Reading Biss’ response gives me courage and hope. There is in this, and countless other moments in her book, a subtle but crucial difference being made between work and labor. “Work,” Hyde writes, “is what we do by the hour. It begins and ends at a specific time and, if possible, we do it for money. Welding car bodies on an assembly line is work; washing dishes, computing taxes, walking the rounds in a psychiatric ward, picking asparagus--these are work. Labor, on the other hand, sets its own pace. We may get paid for it, but it’s harder to quantify.”
The things on Hyde’s list of things at which we labor are: getting sober, mourning, “writing a poem, raising a child, developing a new calculus, resolving a neurosis, invention in all forms.”
This is what I needed to be reminded of after hours of waiting, hours of time wasted, hours which I could have been reading or writing, or preparing for the upcoming holiday by baking or wrapping presents.

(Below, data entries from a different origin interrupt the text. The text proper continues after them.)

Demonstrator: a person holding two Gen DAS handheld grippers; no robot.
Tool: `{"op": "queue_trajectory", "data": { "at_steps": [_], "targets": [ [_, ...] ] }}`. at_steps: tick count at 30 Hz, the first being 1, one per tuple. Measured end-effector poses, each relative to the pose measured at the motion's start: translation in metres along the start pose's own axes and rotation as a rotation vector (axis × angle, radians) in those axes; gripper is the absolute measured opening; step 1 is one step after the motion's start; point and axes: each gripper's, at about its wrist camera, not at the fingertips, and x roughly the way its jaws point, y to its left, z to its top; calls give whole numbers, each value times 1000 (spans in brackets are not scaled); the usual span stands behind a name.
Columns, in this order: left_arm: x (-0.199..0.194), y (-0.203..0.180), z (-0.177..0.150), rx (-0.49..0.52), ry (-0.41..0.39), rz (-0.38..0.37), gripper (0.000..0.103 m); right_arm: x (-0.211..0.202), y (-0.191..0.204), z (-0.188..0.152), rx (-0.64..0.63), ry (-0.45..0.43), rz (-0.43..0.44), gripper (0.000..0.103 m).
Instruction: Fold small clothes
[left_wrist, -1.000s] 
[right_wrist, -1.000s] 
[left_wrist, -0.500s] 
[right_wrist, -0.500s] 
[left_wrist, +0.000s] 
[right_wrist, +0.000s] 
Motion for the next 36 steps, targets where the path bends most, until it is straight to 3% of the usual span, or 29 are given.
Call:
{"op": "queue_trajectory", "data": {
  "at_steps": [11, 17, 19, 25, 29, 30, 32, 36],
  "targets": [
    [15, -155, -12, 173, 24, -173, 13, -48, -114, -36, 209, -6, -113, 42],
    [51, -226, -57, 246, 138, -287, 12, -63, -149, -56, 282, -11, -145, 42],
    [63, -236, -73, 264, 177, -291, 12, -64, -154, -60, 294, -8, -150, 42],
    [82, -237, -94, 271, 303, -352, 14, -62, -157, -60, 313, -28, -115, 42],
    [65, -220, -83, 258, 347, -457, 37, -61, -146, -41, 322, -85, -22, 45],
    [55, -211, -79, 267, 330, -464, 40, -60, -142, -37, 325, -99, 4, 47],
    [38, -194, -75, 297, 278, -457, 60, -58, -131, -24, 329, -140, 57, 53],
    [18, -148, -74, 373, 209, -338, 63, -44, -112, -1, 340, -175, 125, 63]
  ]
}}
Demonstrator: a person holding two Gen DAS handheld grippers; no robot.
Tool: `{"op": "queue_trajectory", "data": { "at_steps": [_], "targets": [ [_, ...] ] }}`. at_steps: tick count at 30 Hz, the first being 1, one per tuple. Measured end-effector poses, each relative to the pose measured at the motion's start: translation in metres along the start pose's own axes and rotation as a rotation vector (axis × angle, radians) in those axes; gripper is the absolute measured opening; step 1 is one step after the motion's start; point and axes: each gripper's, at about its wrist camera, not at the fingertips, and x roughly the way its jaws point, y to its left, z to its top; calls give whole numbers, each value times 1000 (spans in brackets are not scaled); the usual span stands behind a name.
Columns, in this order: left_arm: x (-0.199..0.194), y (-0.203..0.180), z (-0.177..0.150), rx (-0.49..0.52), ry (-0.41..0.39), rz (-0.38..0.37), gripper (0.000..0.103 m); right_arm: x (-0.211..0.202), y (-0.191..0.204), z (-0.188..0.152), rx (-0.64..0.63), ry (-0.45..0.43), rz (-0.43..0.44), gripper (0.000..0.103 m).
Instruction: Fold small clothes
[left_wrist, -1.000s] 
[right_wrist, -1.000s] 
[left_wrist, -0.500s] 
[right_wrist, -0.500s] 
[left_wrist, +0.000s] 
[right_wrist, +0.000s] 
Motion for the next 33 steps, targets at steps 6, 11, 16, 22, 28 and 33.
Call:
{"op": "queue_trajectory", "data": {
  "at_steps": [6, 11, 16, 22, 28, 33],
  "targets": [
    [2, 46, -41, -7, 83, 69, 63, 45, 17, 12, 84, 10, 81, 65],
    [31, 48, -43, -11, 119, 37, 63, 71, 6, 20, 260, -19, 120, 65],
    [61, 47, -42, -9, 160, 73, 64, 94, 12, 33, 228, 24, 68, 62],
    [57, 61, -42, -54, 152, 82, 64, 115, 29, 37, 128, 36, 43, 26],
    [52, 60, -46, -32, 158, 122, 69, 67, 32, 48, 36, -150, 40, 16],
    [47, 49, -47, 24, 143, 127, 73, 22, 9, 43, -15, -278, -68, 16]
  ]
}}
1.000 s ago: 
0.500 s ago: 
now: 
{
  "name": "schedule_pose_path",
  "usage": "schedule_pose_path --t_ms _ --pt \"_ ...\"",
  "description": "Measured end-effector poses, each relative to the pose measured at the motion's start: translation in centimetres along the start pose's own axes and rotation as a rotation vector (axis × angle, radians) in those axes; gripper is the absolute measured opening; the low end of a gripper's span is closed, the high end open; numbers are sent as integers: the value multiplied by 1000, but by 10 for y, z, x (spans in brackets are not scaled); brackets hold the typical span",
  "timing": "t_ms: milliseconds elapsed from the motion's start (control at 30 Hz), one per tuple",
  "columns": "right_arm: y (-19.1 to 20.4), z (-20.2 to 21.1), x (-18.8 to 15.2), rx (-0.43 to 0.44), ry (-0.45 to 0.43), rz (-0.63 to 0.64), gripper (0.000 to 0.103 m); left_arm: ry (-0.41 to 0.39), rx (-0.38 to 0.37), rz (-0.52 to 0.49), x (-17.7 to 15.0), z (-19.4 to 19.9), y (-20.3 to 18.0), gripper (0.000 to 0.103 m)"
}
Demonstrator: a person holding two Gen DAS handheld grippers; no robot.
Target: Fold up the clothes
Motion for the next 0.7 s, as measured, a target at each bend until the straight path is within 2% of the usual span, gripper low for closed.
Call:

In the morning, I awake feeling cynical, but I resist the urge to call back. I try to go about my day, checking last-minute items off my list, wrapping gifts for my children, cleaning the fridge of weeks-old leftovers that have begun to smell, but I am consumed and invested. I want justice. I want satisfaction. I want to make certain that the time I have spent will pay off. As a distraction, I take my dog-eared copy of Hyde’s The Gift from the shelf and return to the passage on the distinction between work and labor. For years, I have read and re-read this book, consulting it in the same way that some consult the Gospels or the I-Ching.
In the ancient world, the sabbath, a day devoted to rest, was considered a time for labor, for attending to those things that are “dictated by the course of life”; things left undone in the rush of the work week. I read for a long time, but nothing happens, nothing changes. The phone does not ring; the gift card before me on the kitchen table is still worthless, though I can sense a small change working within me. Hyde’s words strike me different this time, filtered as they are through the experiences of someone else. I feel a creeping sense of peace: attending to rituals secular or religious is labor.
Later that afternoon, just when I have given up hope, the phone rings. It is someone from the corporate headquarters. The person on the other end wants to help expedite the claim process. She says there are so many notes in the system that it’s hard to decipher what is happened. She asks me to tell her how all of this started.
What I want to say is that it’s ok--let’s just forget about it. I want to say that I have allowed myself to be distracted, allowed myself to be cut off from the vital flow of the spirit that moves among us. I want to say that we are all slaves to mammon. I want to say that the nativity--whatever it is that we are seeking the origins of--offers us a glimpse of the moment when history diverges, a moment where we can see--split-screen--the before and after. I want to say that we are all being offered in this season a glint of choice, an opportunity to navigate back to the headwaters where we can start over again. But instead, I say, “Well, how much time do you have?” and she says “All the time in the world.”
Dave Griffith is the author of A Good War is Hard to Find: The Art of Violence in America (Soft Skull). He lives in South Bend, Indiana.